→ **Problem details**
Before you return the lines below, strip out any images and keep every word as written.

→ **Material provided**
BEGIN
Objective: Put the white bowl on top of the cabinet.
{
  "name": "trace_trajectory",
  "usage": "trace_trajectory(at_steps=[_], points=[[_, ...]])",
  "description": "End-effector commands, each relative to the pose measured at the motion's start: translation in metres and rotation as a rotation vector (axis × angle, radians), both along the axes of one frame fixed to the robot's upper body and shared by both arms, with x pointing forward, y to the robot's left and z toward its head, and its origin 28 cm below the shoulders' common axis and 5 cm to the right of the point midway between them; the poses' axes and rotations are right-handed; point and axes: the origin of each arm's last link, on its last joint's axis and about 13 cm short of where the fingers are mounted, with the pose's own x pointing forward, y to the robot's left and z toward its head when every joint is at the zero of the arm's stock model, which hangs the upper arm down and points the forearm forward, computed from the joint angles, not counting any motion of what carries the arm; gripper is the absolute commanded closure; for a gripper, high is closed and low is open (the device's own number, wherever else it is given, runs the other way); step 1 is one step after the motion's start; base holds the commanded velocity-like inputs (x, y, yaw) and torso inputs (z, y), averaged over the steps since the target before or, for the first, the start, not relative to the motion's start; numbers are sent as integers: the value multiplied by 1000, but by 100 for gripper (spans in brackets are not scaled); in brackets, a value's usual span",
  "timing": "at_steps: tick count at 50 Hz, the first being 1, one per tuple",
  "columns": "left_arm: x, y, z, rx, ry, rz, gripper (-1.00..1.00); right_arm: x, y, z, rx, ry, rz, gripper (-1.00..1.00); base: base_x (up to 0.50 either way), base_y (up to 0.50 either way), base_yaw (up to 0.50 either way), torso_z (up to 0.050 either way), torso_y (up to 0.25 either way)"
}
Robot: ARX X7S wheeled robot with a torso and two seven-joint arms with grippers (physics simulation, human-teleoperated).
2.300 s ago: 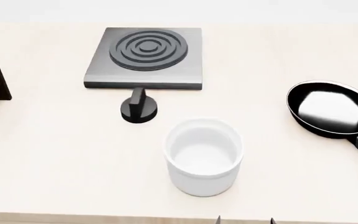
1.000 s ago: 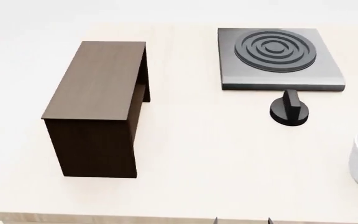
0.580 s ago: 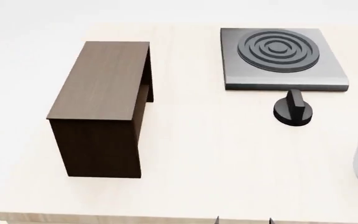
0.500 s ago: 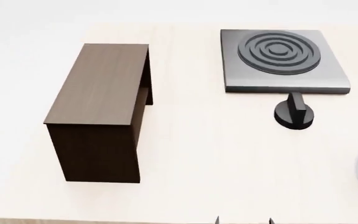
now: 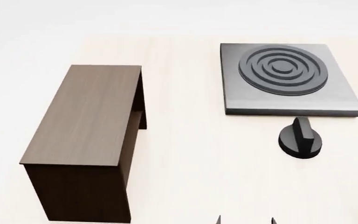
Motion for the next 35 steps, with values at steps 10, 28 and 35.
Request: trace_trajectory(at_steps=[10,28,35], points=[[-1,0,-2,-2,6,2,-100,-9,0,42,24,-27,-51,-100,0,0,0,0,0],[-2,2,-4,-16,6,7,-100,-25,4,100,-21,-79,5,-100,0,0,0,0,0],[-3,2,-4,-17,5,8,-100,-31,2,118,-36,-80,-8,-100,0,0,0,0,0]])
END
→ **Result**
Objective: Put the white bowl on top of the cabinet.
{
  "name": "trace_trajectory",
  "usage": "trace_trajectory(at_steps=[_], points=[[_, ...]])",
  "description": "End-effector commands, each relative to the pose measured at the motion's start: translation in metres and rotation as a rotation vector (axis × angle, radians), both along the axes of one frame fixed to the robot's upper body and shared by both arms, with x pointing forward, y to the robot's left and z toward its head, and its origin 28 cm below the shoulders' common axis and 5 cm to the right of the point midway between them; the poses' axes and rotations are right-handed; point and axes: the origin of each arm's last link, on its last joint's axis and about 13 cm short of where the fingers are mounted, with the pose's own x pointing forward, y to the robot's left and z toward its head when every joint is at the zero of the arm's stock model, which hangs the upper arm down and points the forearm forward, computed from the joint angles, not counting any motion of what carries the arm; gripper is the absolute commanded closure; for a gripper, high is closed and low is open (the device's own number, wherever else it is given, runs the other way); step 1 is one step after the motion's start; base holds the commanded velocity-like inputs (x, y, yaw) and torso inputs (z, y), averaged over the steps since the target before or, for the first, the start, not relative to the motion's start; numbers are sent as integers: the value multiplied by 1000, but by 100 for gripper (spans in brackets are not scaled); in brackets, a value's usual span",
  "timing": "at_steps: tick count at 50 Hz, the first being 1, one per tuple",
  "columns": "left_arm: x, y, z, rx, ry, rz, gripper (-1.00..1.00); right_arm: x, y, z, rx, ry, rz, gripper (-1.00..1.00); base: base_x (up to 0.50 either way), base_y (up to 0.50 either way), base_yaw (up to 0.50 either way), torso_z (up to 0.050 either way), torso_y (up to 0.25 either way)"
}
Robot: ARX X7S wheeled robot with a torso and two seven-joint arms with grippers (physics simulation, human-teleoperated).
2.300 s ago: 
1.000 s ago: 
0.580 s ago: 
0.500 s ago: 
now: 
Motion for the next 35 steps, with values at steps 10, 28 and 35.
Request: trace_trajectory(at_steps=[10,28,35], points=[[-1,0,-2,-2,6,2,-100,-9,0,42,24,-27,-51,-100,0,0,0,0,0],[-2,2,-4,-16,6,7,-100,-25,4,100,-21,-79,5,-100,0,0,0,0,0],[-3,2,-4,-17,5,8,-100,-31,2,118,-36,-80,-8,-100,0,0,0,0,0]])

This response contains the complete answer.